There is a way to correct your ignorance on this particular question. Spend
less time sopping up propaganda from sources like Workers Liberty and more
time in the library going through Lexis-Nexis.


Jim Naureckas, "Counterspin" (a publication of Fairness and Accuracy in
Reporting, a liberal media watchdog):

New York Times correspondent David Binder filed a report in 1982
(11/28/82): "In violence growing out of the Pristina University riots of
March 1981, a score of people have been killed and hundreds injured. There
have been almost weekly incidents of rape, arson, pillage and industrial
sabotage, most seemingly designed to drive Kosovo's remaining indigenous
Slavs--Serbs and Montenegrins--out of the province."

Describing an attempt to set fire to a 12-year-old Serbian boy, Binder
reported (11/9/82): "Such incidents have prompted many of Kosovo's Slavic
inhabitants to flee the province, thereby helping to fulfill a nationalist
demand for an ethnically 'pure' Albanian Kosovo. The latest Belgrade
estimate is that 20,000 Serbs and Montenegrins have left Kosovo for good
since the 1981 riots."

"Ethnically pure," of course, is another way to translate the phrase
"ethnically clean"--as in "ethnic cleansing." The first use of this concept
to appear in Nexis was in relation to the Albanian nationalists' program
for Kosovo: "The nationalists have a two-point platform," the Times'
Marvine Howe quotes a Communist (and ethnically Albanian) official in
Kosovo (7/12/82), "first to establish what they call an ethnically clean
Albanian republic and then the merger with Albania to form a greater
Albania." All of the half-dozen references in Nexis to "ethnically clean"
or "ethnic cleansing" over the next seven years attribute the phrase to
Albanian nationalists.

The New York Times returned to the Kosovo issue in 1986, when the paper's
Henry Kamm (4/28/86) reported that Slavic Yugoslavians "blame ethnic
Albanians…for continuing assaults, rape and vandalism. They believe their
aim is to drive non-Albanians out of the province." He reported suspicions
by Slavs that the autonomous Communist authorities in Kosovo were covering
up anti-Slavic crimes, including arson at a nunnery and the brutal
mutilation of a Serbian farmer. Kamm quoted a prescient "Western diplomat"
who described Kosovo as "Yugoslavia's single greatest problem."

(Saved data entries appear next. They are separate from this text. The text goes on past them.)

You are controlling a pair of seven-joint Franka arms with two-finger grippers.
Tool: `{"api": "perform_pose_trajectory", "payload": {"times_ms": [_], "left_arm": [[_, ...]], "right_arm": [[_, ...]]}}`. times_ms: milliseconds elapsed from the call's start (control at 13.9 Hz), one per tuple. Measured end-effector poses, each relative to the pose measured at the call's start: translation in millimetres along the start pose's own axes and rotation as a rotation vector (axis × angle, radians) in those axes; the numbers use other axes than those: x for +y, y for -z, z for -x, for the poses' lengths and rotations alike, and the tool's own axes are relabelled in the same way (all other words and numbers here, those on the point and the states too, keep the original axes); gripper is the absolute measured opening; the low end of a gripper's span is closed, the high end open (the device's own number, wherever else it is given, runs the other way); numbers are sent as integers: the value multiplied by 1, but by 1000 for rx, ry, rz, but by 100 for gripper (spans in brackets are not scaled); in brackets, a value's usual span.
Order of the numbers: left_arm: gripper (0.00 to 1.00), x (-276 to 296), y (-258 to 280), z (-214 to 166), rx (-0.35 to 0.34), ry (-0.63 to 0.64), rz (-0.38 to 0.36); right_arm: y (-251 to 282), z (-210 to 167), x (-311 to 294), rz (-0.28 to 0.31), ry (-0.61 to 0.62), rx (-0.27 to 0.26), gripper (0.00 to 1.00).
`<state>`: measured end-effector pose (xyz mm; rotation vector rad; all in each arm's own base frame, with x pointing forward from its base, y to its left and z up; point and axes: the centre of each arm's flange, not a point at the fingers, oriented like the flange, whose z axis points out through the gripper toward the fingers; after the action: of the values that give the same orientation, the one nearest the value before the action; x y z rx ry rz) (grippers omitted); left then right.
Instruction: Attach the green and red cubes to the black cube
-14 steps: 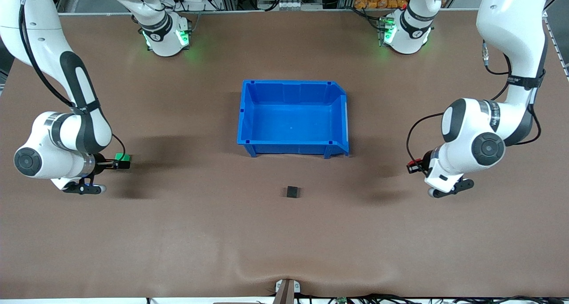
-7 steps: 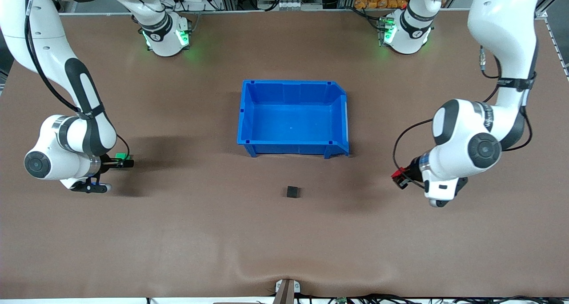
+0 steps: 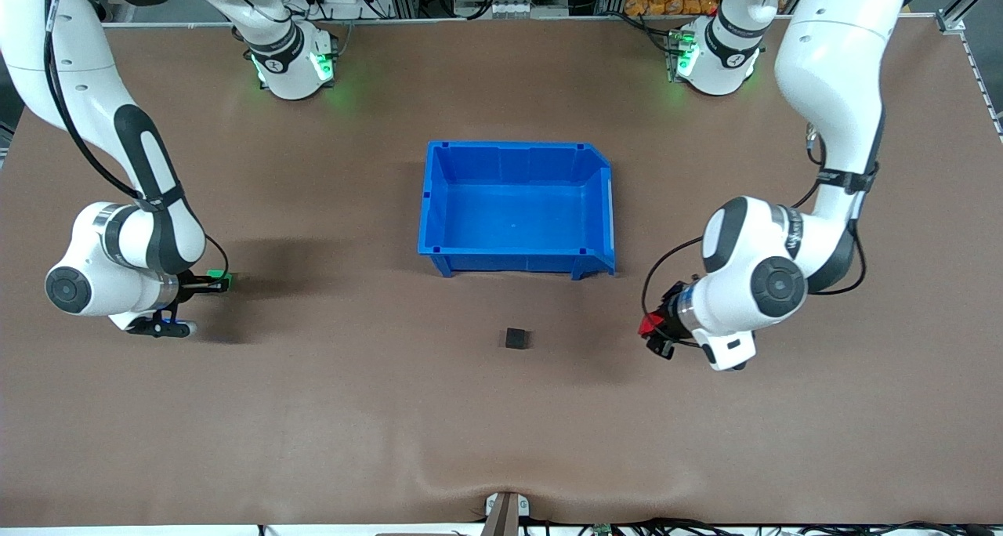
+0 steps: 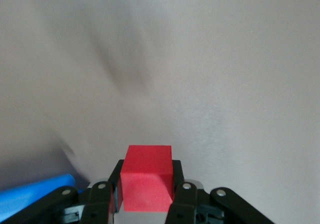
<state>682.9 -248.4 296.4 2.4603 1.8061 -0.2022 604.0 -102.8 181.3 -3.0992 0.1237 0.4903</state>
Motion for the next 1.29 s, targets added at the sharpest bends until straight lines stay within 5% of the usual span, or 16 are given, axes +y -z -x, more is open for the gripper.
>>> {"api": "perform_pose_trajectory", "payload": {"times_ms": [432, 863, 1295], "left_arm": [[40, 21, -12, 23, -20, 232, 71], [40, 27, -55, 82, -47, 280, 95], [40, 28, -88, 109, -54, 313, 78]], "right_arm": [[14, -5, -3, -3, -61, 9, 40], [40, -8, -23, -10, -208, -45, 40], [65, -12, -57, -102, -344, -69, 40]]}}
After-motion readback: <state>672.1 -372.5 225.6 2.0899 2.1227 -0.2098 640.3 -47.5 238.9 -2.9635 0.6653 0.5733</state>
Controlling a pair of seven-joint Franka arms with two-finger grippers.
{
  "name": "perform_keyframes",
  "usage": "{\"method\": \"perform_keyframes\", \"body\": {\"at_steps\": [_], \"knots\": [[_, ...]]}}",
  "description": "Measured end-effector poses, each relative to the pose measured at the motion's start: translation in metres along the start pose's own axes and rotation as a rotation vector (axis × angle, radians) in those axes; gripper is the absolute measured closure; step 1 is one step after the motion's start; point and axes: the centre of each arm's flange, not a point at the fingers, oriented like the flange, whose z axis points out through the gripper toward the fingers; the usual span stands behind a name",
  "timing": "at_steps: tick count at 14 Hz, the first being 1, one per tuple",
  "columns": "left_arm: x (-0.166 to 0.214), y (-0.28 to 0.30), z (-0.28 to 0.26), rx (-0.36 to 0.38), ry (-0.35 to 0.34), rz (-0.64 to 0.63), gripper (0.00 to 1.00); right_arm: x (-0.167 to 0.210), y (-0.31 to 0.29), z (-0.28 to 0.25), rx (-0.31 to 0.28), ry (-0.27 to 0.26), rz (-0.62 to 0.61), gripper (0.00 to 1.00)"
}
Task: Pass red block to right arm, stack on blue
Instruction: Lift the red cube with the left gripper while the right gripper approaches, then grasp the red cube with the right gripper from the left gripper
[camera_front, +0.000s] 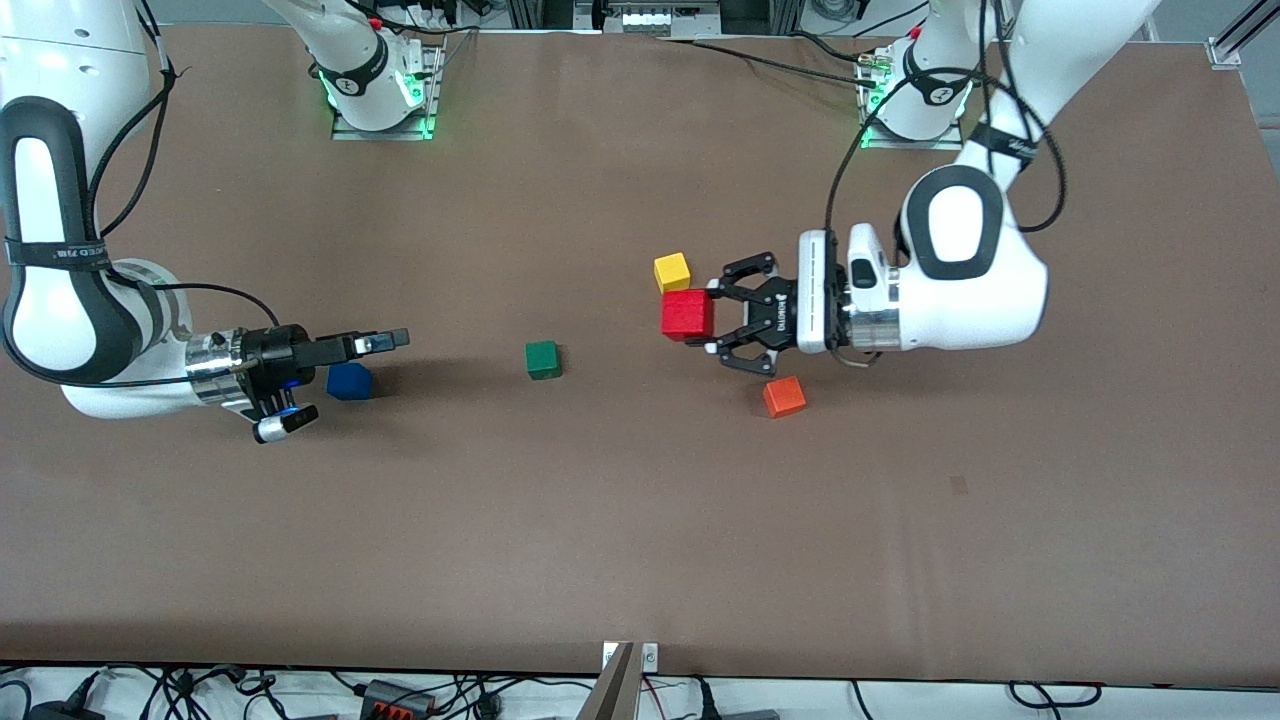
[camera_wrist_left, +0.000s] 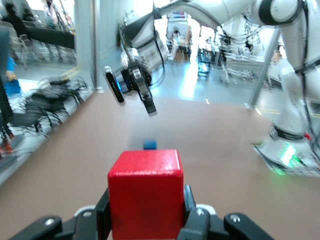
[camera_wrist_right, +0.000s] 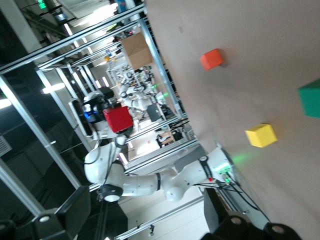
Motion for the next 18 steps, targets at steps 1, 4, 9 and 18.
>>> {"method": "perform_keyframes", "body": {"at_steps": [1, 4, 9, 18], "knots": [[-0.002, 0.002, 0.013, 0.027, 0.040, 0.006, 0.44, 0.001, -0.006, 0.011, 0.007, -0.012, -0.013, 0.00], [-0.008, 0.011, 0.042, 0.086, 0.132, -0.021, 0.44, 0.002, -0.014, 0.043, 0.005, -0.052, -0.059, 0.00], [-0.020, 0.025, 0.077, 0.130, 0.164, -0.068, 0.44, 0.003, -0.019, 0.083, 0.044, -0.091, -0.074, 0.00], [-0.022, 0.050, 0.117, 0.137, 0.147, -0.118, 0.44, 0.022, -0.006, 0.155, 0.097, -0.075, -0.031, 0.00]]}}
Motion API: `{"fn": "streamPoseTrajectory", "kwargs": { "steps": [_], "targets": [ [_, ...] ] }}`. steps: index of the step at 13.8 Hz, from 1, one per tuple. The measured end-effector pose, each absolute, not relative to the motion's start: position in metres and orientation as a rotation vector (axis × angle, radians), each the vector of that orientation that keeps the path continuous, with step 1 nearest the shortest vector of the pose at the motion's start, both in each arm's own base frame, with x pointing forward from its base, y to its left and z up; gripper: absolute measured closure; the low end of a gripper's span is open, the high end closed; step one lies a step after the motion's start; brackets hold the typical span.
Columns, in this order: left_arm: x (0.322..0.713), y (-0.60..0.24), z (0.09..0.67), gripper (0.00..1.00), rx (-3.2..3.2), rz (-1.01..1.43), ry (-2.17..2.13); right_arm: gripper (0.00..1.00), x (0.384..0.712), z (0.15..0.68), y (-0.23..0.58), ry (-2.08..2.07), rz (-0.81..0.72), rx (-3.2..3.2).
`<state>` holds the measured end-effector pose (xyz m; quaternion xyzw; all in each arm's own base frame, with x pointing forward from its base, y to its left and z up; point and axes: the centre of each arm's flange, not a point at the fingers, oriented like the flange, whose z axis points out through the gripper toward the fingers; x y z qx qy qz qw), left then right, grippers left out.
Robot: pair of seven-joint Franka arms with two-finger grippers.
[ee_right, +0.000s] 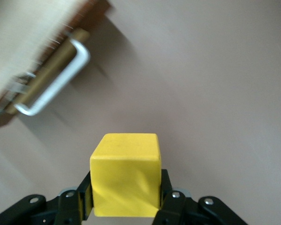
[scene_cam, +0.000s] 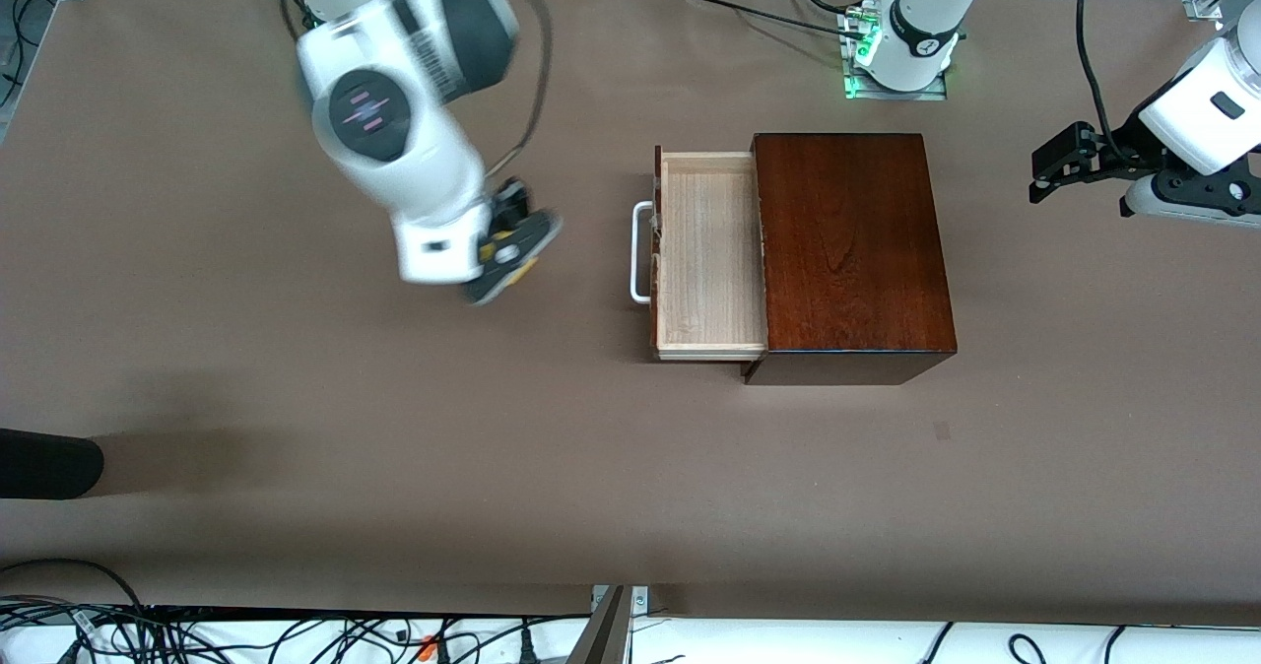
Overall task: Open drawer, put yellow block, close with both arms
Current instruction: 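Carry the yellow cube with the right gripper over the open drawer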
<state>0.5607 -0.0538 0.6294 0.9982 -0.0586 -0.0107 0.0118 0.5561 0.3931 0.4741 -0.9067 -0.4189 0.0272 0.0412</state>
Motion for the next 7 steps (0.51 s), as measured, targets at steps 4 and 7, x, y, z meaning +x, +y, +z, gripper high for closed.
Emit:
{"fn": "streamPoseTrajectory", "kwargs": {
  "steps": [4,7],
  "targets": [
    [0.561,-0.054,0.63,0.0,3.113,-0.032,-0.182,0.45,0.521,0.456,0.473,-1.454,-0.016,-2.693],
    [0.561,-0.054,0.63,0.0,3.113,-0.031,-0.182,0.45,0.507,0.444,0.514,-1.581,-0.102,-2.589]
  ]
}}
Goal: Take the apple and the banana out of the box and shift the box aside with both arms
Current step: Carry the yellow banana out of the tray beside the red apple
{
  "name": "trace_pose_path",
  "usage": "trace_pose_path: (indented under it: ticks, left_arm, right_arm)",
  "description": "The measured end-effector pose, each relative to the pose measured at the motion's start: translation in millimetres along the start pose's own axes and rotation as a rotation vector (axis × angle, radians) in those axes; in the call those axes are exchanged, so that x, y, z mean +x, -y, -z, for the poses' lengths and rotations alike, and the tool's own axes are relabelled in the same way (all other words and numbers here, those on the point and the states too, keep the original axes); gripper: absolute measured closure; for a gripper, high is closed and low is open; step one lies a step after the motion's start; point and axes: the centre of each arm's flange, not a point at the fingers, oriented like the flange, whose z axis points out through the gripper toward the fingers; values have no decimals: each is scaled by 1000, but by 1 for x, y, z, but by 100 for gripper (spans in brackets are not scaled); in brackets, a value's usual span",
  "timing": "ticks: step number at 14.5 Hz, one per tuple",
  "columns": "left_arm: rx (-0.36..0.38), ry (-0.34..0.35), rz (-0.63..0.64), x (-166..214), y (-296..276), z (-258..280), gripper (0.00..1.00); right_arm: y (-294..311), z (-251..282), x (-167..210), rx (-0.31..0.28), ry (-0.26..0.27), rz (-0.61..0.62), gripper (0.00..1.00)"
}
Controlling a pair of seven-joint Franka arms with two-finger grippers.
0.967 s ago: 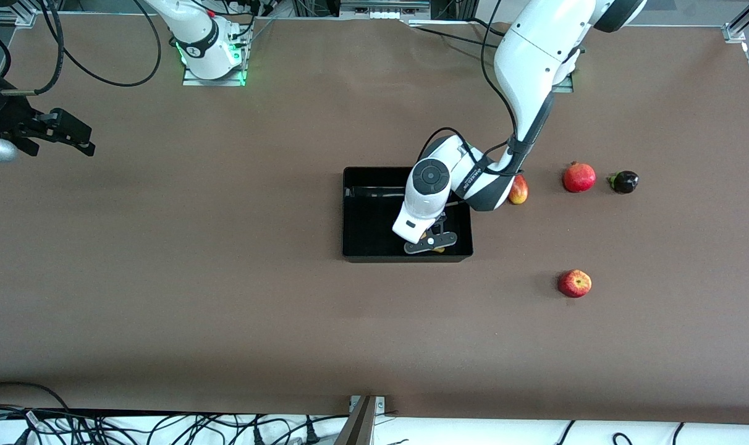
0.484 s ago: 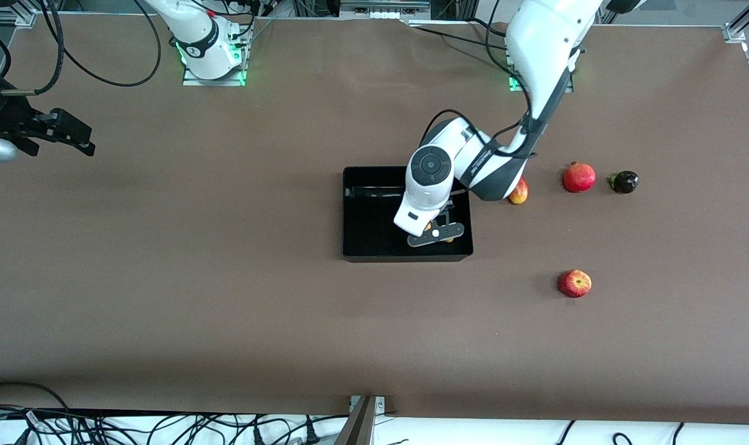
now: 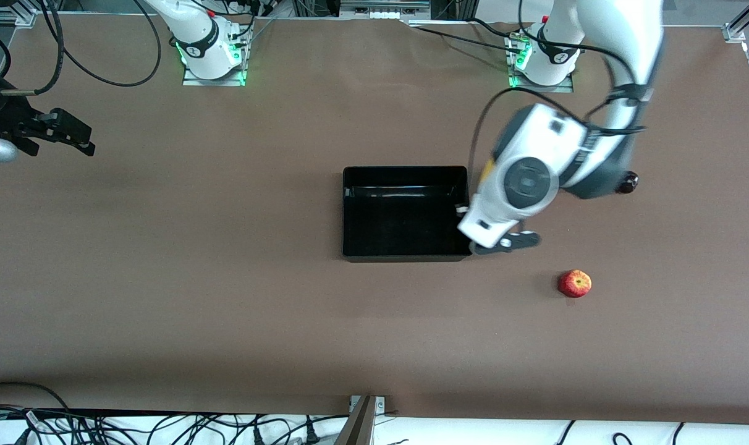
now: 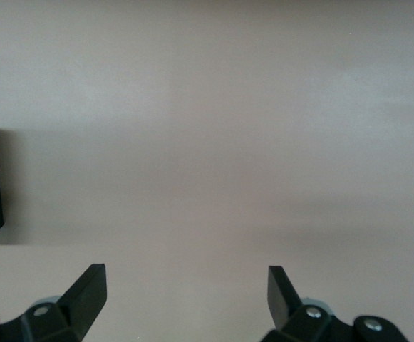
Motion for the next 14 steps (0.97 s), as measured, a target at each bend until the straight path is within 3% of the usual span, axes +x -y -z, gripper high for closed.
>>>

By 1987, the Times was portraying a dire situation in Kosovo. David Binder
reported (11/1/87):

Ethnic Albanians in the Government have manipulated public funds and
regulations to take over land belonging to Serbs…. Slavic Orthodox churches
have been attacked, and flags have been torn down. Wells have been poisoned
and crops burned. Slavic boys have been knifed, and some young ethnic
Albanians have been told by their elders to rape Serbian girls….

As Slavs flee the protracted violence, Kosovo is becoming what ethnic
Albanian nationalists have been demanding for years, and especially
strongly since the bloody rioting by ethnic Albanians in Pristina in
1981--an ''ethnically pure'' Albanian region, a ''Republic of Kosovo" in
all but name.

This is the situation--at least as perceived by Serbs--that led to
Milosevic's infamous 1987 speech promising protection of Serbs, and later
resulted in the revocation of Kosovo's autonomy. Despite being easily
available on Nexis, virtually none of this material has found its way into
contemporary coverage of Kosovo, in the New York Times or anywhere else.